* Task directions *
Each line of the entries that mentions the string "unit" needs to be reported.
---*---
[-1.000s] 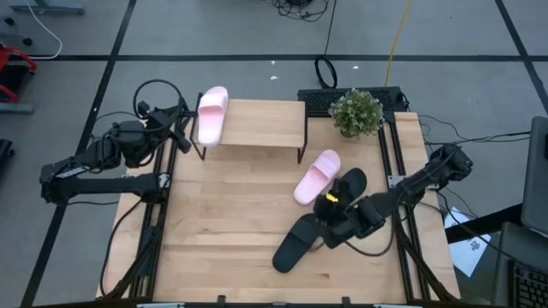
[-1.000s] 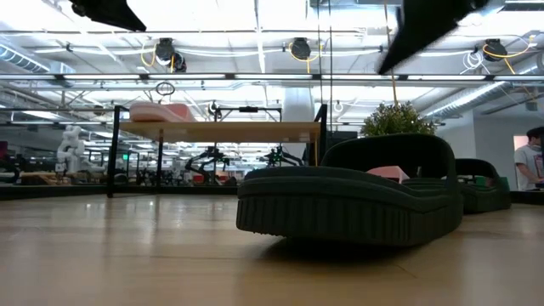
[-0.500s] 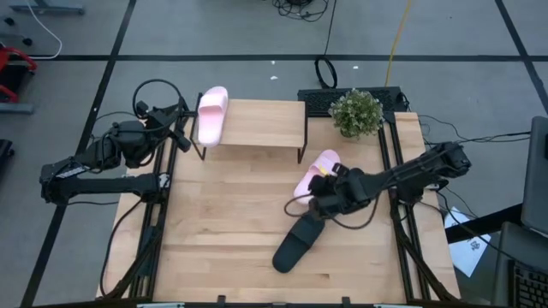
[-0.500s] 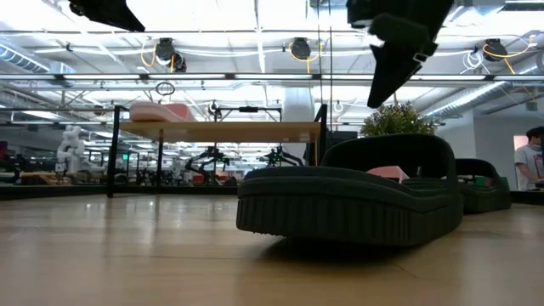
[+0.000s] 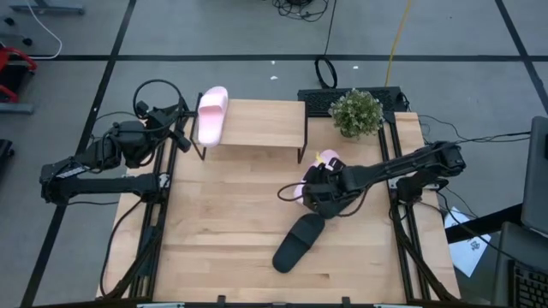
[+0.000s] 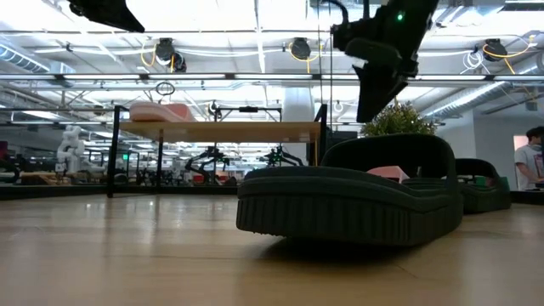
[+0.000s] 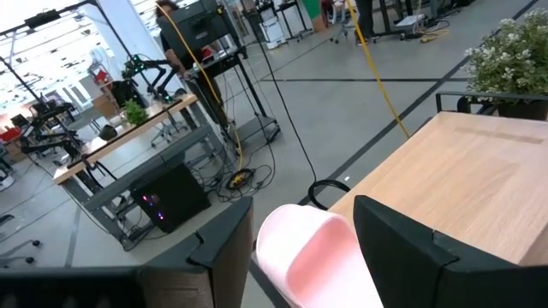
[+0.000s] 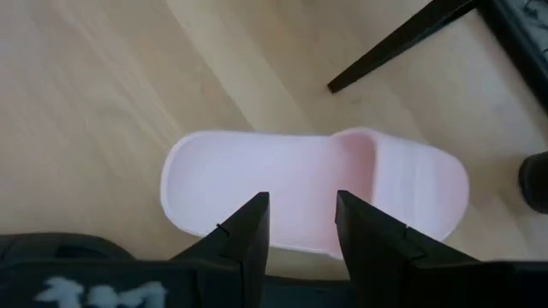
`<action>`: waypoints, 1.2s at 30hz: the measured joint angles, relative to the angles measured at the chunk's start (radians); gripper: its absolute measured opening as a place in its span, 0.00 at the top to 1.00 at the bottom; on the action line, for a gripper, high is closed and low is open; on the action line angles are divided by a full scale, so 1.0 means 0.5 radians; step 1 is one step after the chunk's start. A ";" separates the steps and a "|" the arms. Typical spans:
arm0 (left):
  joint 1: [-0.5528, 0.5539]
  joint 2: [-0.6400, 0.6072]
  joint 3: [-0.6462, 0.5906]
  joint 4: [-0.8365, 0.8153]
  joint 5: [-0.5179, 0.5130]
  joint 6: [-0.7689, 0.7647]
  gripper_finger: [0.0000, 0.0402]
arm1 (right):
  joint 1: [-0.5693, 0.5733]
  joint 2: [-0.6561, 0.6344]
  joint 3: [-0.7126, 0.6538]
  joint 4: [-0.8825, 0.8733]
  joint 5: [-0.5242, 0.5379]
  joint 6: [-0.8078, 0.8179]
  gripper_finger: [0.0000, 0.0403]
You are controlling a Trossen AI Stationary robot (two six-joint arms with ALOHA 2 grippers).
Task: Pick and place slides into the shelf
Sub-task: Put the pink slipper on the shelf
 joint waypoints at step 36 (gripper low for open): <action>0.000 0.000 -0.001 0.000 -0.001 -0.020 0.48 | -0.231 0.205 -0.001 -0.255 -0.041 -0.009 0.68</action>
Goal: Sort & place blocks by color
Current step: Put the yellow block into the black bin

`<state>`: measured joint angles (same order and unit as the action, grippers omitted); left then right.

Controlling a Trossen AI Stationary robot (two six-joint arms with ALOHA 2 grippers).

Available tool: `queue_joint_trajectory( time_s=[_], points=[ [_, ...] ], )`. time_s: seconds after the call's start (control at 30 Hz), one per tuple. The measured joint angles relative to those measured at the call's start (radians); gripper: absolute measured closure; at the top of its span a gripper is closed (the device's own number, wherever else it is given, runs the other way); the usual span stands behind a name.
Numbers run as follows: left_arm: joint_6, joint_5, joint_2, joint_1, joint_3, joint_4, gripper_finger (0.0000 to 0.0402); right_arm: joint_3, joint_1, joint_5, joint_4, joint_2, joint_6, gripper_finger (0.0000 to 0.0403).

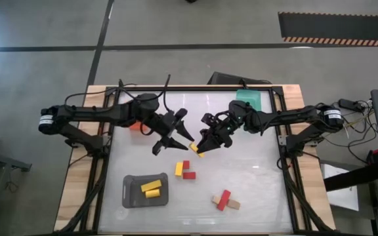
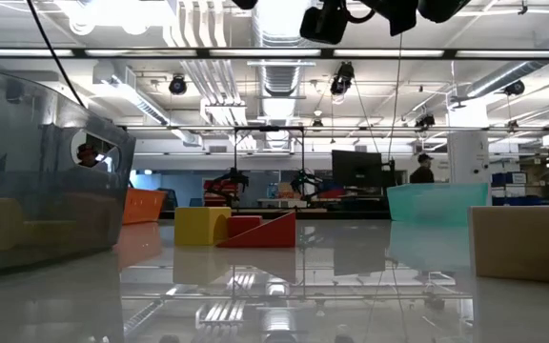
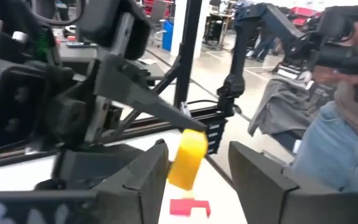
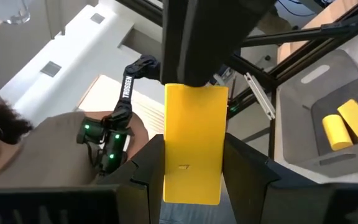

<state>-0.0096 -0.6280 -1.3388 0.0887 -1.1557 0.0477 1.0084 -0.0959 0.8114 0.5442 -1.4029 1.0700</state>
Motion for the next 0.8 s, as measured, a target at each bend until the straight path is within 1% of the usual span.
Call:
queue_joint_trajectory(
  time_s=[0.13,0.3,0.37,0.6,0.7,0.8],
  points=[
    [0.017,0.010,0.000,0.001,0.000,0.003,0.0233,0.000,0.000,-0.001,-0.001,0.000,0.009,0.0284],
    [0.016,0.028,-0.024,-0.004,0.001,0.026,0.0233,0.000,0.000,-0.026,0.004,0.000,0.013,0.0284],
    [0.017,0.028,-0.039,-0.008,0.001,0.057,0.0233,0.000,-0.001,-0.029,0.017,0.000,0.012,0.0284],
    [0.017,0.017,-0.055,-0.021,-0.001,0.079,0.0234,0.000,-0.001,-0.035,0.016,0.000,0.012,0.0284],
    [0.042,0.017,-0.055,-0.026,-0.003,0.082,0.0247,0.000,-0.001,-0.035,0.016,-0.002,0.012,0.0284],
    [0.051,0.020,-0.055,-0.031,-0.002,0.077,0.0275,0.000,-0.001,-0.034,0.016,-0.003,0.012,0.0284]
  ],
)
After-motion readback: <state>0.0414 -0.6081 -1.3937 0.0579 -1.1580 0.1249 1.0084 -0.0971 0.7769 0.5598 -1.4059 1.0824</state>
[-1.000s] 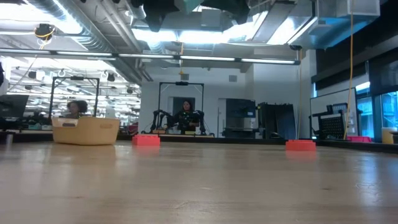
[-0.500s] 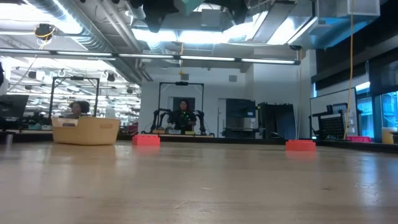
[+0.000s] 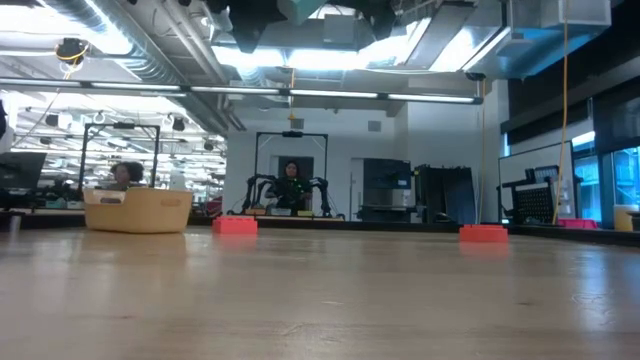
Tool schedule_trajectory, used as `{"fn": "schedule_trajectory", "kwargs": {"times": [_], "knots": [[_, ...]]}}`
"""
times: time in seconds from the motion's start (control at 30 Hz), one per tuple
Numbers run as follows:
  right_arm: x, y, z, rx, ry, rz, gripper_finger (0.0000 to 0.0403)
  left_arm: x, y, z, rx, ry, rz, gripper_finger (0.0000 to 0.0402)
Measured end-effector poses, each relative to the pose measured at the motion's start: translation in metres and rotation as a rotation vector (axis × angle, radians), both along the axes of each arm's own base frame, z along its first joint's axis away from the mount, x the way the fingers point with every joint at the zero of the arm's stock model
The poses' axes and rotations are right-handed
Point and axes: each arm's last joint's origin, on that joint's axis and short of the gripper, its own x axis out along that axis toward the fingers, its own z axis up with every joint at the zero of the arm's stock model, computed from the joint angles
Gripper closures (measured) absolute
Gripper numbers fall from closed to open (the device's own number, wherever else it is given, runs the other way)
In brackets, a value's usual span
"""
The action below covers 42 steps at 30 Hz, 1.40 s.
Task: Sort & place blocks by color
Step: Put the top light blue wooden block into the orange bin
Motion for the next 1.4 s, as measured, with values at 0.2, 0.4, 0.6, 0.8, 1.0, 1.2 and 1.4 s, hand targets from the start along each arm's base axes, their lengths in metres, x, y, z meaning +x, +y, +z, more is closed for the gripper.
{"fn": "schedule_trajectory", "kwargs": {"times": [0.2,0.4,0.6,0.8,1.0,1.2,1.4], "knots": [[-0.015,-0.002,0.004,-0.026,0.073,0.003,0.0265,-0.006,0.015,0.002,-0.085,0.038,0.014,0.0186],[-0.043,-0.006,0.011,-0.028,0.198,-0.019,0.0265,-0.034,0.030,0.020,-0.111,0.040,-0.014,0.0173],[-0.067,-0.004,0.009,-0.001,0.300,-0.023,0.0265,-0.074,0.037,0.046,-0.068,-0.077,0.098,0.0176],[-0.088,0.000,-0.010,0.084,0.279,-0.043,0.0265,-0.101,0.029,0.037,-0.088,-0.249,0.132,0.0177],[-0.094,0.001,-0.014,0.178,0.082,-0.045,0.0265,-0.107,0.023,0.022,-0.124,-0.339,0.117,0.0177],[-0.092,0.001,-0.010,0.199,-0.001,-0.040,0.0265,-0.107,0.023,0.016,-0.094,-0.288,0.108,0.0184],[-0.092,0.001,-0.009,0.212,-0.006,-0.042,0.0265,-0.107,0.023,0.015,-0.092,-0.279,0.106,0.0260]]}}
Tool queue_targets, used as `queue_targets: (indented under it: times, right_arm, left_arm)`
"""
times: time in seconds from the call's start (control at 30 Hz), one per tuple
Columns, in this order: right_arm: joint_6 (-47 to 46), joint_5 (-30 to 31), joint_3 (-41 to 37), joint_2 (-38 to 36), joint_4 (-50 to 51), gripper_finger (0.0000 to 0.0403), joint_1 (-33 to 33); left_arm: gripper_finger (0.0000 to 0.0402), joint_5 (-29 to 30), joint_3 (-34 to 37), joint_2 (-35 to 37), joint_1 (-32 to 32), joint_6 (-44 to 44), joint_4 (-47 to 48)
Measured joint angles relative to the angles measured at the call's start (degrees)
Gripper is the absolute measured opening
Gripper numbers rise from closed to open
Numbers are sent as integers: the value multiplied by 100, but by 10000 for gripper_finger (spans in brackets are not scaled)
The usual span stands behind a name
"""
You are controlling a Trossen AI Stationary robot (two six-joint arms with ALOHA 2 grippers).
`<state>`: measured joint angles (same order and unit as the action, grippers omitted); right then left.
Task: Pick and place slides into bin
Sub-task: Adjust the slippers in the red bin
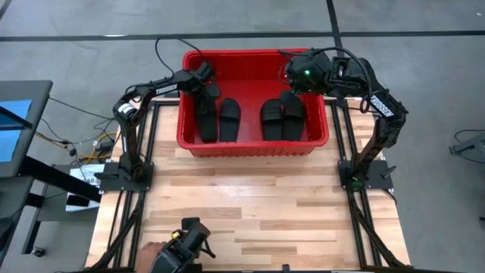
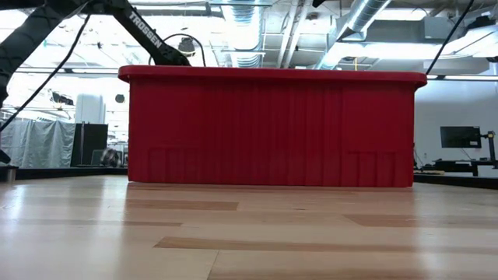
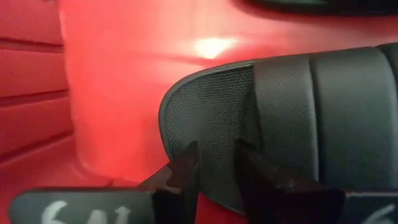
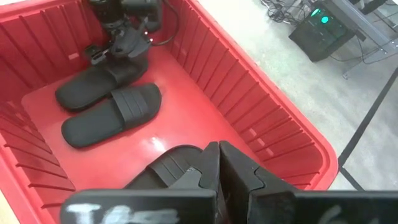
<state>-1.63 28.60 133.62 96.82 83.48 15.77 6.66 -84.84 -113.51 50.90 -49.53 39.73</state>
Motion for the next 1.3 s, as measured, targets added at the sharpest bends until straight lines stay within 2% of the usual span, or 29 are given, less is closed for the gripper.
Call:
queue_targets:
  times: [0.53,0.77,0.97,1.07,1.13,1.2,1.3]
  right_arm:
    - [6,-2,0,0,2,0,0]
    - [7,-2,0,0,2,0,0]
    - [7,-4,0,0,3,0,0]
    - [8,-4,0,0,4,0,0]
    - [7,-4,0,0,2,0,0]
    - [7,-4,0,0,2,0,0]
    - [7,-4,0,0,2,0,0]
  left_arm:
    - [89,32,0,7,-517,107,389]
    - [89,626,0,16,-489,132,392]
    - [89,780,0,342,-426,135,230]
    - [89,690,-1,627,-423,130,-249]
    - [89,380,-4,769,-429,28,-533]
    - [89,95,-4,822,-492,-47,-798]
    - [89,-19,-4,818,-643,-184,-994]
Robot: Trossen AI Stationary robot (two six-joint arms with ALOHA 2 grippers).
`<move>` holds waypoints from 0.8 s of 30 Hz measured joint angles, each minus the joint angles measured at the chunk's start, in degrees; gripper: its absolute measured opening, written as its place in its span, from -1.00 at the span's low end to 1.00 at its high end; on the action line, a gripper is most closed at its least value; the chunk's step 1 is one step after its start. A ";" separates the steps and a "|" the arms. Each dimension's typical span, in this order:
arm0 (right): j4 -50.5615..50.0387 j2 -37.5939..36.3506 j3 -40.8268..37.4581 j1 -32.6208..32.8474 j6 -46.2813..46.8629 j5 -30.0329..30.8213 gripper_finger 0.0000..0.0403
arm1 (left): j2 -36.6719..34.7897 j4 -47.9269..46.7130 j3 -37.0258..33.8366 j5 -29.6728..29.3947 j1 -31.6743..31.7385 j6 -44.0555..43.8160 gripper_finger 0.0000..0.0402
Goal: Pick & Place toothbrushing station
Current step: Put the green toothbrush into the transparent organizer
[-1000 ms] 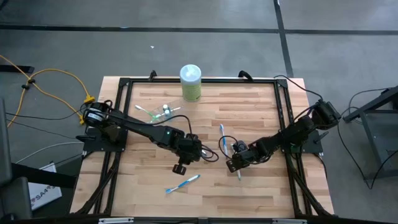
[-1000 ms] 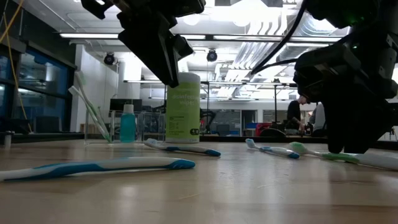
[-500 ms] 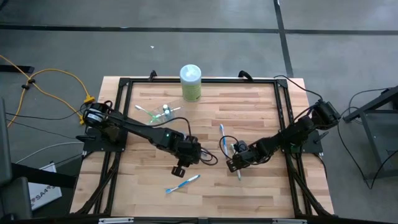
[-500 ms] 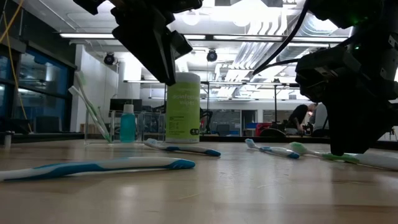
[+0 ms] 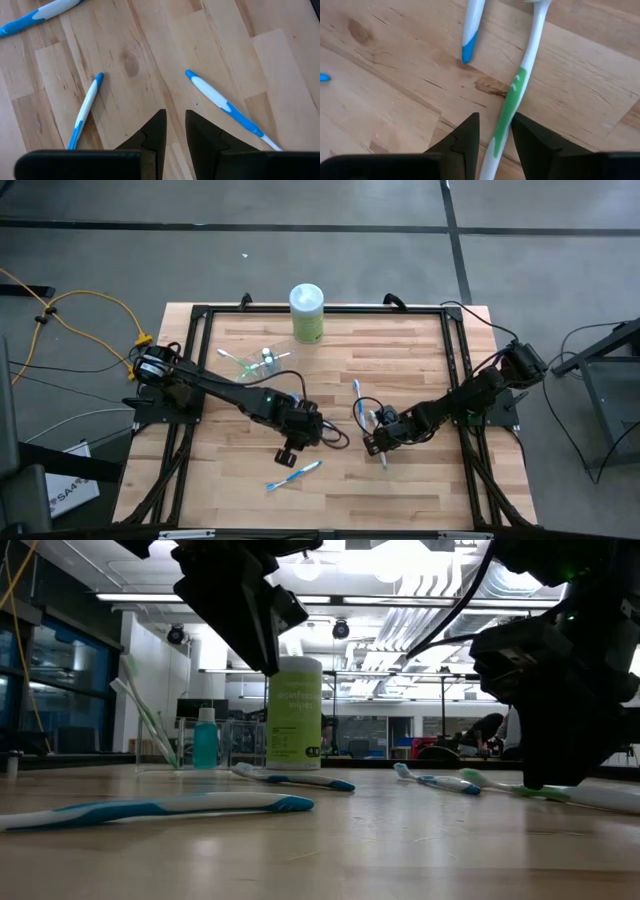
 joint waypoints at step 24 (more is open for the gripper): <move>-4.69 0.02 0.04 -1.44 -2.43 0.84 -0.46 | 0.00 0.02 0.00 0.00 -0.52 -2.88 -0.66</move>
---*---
* Task answer *
`<state>`: measured joint angles (same order and unit as the action, grippers omitted); left then right.
`<state>`: measured joint angles (same order and unit as the action, grippers omitted); right then left.

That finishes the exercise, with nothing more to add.